刘基闻言深深的看了一眼耿昌皮笑肉不笑道:“怎么?怕了?”
耿昌冷笑一声缓缓开口说道:“怕什么。再人中之龙他不也是我女婿。”
刘基凝视着耿昌双眼缓缓开口说道:“你就真的一点都不担心?”
话音落罢,不待耿昌反驳。
刘基伸手指了指眼前的沙盘缓缓开口说道:“三千五百军伍打的完颜广武全军覆没。”
“残兵八百,更是直接夜袭金营,杀完颜玉珠,逼死完颜金洪,合纵连横解你我被围之危。”
“一方水泥,破张安国舆论之局。”
“一块棉布,逼颜长白自断一臂。”
“一块番薯、一块土豆,解天下百姓饱腹之危。”
“一个陈亮,搅的济南城天翻地覆。”
“你我多年未曾拿下的董学孟因他逐渐亲近于你我。”
“你这个好女婿当真是人中之龙。”
最后一个龙字被刘基咬的格外之重。
其言外之意,耿昌如何能够不懂。
一时间,一楼大厅内陷入到一种诡异的安静之中。
耿昌脸上的神色,反复变化着。
显然,此刻的耿昌内心已然开始有些摇摆不定了。
一刻钟后。
耿昌脸色阴晴不定的从座椅上起身,缓缓走向门口。
恰逢此时,徐阳正手持木筷,夹起一口酸辣土豆丝,无比温柔的投喂到耿蝉儿口中。
见此,耿昌阴晴不定的脸色渐渐平复了下来。
轻手轻脚的再度走回座椅。
缓缓开口说道:“儿孙自有儿孙福。

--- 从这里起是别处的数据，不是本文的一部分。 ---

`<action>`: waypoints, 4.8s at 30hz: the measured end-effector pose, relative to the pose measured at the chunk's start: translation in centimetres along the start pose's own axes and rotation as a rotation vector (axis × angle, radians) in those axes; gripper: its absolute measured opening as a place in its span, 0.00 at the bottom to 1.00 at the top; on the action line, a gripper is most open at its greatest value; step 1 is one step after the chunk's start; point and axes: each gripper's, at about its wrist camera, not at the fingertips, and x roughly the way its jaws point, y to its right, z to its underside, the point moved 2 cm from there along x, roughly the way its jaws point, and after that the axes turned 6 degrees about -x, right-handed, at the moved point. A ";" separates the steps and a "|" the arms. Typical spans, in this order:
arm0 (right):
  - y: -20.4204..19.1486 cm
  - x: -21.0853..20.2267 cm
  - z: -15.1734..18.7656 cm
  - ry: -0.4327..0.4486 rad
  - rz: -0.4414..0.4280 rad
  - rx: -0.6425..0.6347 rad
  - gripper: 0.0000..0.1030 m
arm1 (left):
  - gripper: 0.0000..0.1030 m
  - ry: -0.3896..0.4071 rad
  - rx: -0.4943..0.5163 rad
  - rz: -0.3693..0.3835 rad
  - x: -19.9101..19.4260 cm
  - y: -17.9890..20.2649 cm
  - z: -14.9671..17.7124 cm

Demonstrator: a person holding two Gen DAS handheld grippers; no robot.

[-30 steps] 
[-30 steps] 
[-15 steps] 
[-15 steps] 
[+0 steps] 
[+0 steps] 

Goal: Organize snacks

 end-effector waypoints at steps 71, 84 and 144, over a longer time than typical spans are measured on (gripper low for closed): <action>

”
“克金,是我儿,蝉儿也是我儿。”
此言一出,基本算是为此事定下了一个基调。
刘基不置可否的点了点头,随即打眼望向门外的阴雨绵绵,一时间也不知在想些什么。
许久。
刘基缓缓开口说道:“你我一把老骨头了能挡住金军的全面南下,便已经谢天谢地了,至于此后的事情,那便儿孙自有儿孙福吧。”
耿昌闻言笑了笑开口说道:“我是一把老骨头不假,但刘先生还尚在年富力强的阶段,何来的老骨头。”
事实上,刘基的年龄还比耿昌要大上两三年,只不过耿昌本就出身平凡,自幼便不懂得何为养生。
再加上年轻时常年率领军伍作战,风餐露宿因此才显得比刘基岁数大了一些。
刘基摇了摇头轻笑道:“不行了不行了,日后这天下定是年轻人的咯。”
话音落罢,二人再度窃窃私语起来,只不过这次窃窃私语的问题相对而言便要轻松了许多。
无非是土豆与番薯的推广以及种植。
让谁种不让谁种,这都是有讲究的。